午后的阳光渐渐变得温暖起来,病房里的消毒水气味似乎也被冲淡了些。小雪打开窗户,让带着泥土芬芳的微风轻轻吹进来。楼下花园里,几株早开的樱花已经冒出了粉色的花苞,在微风中轻轻摇曳。
辉子,樱花要开了呢。小雪从包里拿出一个小木盒,里面装着他们每年收集的樱花标本,去年你爬到树上给我折最好看的那枝,结果被管理员追着跑了大半个公园。她拿起一片花瓣轻轻摩挲,忽然发现辉子的手指又动了一下,这次动作明显比昨天更清晰。
护士站的呼叫铃突然响起,小雪慌忙按下床头的按钮。医生和护士快步赶来,病房里一时充满了各种仪器的滴答声。小雪被请到走廊上等待,她紧紧攥着那个装樱花的小木盒,木刺扎进掌心也浑然不觉。
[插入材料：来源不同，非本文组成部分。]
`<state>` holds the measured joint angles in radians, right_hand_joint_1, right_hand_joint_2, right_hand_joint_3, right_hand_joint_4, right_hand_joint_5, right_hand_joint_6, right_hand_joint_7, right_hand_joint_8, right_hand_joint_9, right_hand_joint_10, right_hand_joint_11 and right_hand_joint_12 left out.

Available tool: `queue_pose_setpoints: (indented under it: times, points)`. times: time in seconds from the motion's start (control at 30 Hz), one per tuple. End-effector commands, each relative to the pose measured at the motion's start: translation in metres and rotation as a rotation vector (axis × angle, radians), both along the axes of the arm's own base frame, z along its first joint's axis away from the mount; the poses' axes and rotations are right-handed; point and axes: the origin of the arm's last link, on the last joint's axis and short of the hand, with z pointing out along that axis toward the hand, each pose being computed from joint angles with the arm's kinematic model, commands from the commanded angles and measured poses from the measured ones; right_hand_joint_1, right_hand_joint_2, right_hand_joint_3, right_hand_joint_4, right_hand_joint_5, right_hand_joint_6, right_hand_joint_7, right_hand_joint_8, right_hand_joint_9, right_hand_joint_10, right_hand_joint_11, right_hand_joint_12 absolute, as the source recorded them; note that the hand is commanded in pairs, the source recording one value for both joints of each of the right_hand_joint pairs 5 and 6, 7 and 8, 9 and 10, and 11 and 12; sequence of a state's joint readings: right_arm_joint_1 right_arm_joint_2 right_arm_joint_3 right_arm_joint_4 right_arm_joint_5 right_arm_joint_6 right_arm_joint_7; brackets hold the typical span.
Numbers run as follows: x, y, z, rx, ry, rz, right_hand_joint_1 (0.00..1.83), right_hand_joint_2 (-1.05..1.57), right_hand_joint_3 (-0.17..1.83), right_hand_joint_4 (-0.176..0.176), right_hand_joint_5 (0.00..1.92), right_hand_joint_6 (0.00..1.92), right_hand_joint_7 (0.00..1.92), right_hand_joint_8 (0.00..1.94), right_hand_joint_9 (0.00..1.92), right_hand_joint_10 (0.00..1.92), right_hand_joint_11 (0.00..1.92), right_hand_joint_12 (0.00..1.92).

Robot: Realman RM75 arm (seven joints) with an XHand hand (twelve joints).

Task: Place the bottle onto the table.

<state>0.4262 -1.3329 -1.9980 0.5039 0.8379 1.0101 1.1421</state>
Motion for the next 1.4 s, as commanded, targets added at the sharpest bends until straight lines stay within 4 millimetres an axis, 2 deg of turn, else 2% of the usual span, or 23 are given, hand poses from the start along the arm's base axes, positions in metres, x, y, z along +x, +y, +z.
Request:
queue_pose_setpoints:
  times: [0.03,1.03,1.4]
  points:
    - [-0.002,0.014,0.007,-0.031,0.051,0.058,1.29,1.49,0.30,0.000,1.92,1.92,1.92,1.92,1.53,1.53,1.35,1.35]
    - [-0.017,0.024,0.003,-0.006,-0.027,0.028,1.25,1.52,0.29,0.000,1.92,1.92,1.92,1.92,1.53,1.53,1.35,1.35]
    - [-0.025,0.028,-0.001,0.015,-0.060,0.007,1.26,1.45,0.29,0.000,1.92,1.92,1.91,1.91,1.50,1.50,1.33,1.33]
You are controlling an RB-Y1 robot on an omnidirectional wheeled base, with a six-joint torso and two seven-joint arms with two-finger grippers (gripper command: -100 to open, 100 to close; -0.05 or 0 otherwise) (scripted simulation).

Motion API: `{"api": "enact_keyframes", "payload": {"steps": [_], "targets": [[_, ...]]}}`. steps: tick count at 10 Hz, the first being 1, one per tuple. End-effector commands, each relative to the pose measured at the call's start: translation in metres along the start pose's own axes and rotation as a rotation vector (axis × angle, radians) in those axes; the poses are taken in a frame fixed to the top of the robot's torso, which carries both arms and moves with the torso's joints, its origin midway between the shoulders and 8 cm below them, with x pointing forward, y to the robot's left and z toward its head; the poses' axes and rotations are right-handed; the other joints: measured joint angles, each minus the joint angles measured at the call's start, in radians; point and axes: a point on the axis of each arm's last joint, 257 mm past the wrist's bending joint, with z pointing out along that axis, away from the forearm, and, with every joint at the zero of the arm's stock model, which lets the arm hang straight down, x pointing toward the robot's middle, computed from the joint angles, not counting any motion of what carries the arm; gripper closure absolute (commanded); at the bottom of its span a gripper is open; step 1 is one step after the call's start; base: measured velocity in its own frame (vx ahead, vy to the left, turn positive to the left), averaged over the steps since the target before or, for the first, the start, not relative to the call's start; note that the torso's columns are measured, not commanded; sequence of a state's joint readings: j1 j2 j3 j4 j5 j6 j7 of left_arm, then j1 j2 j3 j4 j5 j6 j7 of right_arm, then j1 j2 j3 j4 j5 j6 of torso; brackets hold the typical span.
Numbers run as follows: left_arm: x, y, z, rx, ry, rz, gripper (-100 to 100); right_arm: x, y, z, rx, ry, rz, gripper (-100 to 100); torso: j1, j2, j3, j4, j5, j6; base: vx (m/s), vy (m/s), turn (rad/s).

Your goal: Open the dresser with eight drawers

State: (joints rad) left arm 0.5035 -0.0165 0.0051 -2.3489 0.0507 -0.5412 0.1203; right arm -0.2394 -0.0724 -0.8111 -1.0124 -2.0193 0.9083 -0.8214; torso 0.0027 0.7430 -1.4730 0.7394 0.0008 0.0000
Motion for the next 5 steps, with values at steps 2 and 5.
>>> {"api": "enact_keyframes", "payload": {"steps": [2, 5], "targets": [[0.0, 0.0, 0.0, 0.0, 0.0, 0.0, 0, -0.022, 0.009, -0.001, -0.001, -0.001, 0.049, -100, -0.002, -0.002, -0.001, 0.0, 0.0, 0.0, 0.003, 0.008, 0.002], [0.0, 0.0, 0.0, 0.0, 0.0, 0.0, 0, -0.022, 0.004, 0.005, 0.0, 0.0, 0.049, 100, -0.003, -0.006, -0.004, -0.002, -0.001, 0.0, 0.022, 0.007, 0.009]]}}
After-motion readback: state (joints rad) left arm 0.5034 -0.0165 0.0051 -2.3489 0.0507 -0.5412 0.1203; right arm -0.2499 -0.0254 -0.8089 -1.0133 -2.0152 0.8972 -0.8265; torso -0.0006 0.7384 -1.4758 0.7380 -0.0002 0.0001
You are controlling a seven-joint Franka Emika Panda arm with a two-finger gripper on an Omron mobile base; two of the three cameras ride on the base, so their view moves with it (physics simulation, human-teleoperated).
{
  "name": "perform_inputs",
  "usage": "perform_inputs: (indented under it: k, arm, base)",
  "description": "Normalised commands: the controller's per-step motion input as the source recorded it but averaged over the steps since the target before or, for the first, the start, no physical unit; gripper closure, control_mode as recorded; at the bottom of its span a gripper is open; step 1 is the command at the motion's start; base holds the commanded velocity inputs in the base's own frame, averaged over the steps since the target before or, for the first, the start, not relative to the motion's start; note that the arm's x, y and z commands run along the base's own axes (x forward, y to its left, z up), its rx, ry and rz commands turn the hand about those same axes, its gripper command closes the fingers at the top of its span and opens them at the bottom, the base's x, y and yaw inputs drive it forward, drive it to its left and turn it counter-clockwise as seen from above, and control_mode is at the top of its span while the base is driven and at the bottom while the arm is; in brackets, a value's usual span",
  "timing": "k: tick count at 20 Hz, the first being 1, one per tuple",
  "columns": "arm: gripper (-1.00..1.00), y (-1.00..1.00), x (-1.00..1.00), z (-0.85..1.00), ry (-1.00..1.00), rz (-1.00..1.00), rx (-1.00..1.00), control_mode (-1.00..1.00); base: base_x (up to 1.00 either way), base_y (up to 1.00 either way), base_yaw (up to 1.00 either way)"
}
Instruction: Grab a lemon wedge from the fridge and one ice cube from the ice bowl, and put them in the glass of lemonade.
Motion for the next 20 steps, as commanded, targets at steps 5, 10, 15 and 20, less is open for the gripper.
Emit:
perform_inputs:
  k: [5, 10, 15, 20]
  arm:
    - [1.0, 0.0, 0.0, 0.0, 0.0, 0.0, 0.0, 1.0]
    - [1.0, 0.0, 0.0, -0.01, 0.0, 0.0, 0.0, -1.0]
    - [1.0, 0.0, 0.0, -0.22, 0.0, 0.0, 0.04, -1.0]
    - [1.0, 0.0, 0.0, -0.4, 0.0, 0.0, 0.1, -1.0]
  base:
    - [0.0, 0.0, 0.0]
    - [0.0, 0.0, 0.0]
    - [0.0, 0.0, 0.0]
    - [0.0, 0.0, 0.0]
半小时后,主治医生推门出来,口罩上方露出带着笑意的眼睛:他刚才睁眼了,虽然时间很短,但确实是有意识的反应。小雪双腿一软,扶着墙才没有跪倒在地。医生拍拍她的肩膀:跟他说说话吧,他应该能听见。
小雪轻手轻脚地回到病房,发现辉子的眼皮果然在轻微颤动。她俯下身,闻到丈夫身上熟悉的剃须水味道,混合着医院特有的消毒剂气味。欢迎回来,她贴着辉子的耳朵轻声说,泪水打湿了洁白的枕套,今年的樱花,我们一起去看好不好?
夕阳西沉时,辉子又一次睁开了眼睛。这次他的目光有了焦点,缓慢地、一点点地移向小雪的方向。虽然只有短短几秒钟,但小雪分明看见,那双她朝思暮想的眼睛里,映出了自己泪流满面的倒影。窗外,最后一缕阳光温柔地笼罩着这对重逢的爱人,连监护仪上跳动的线条都似乎变得欢快起来。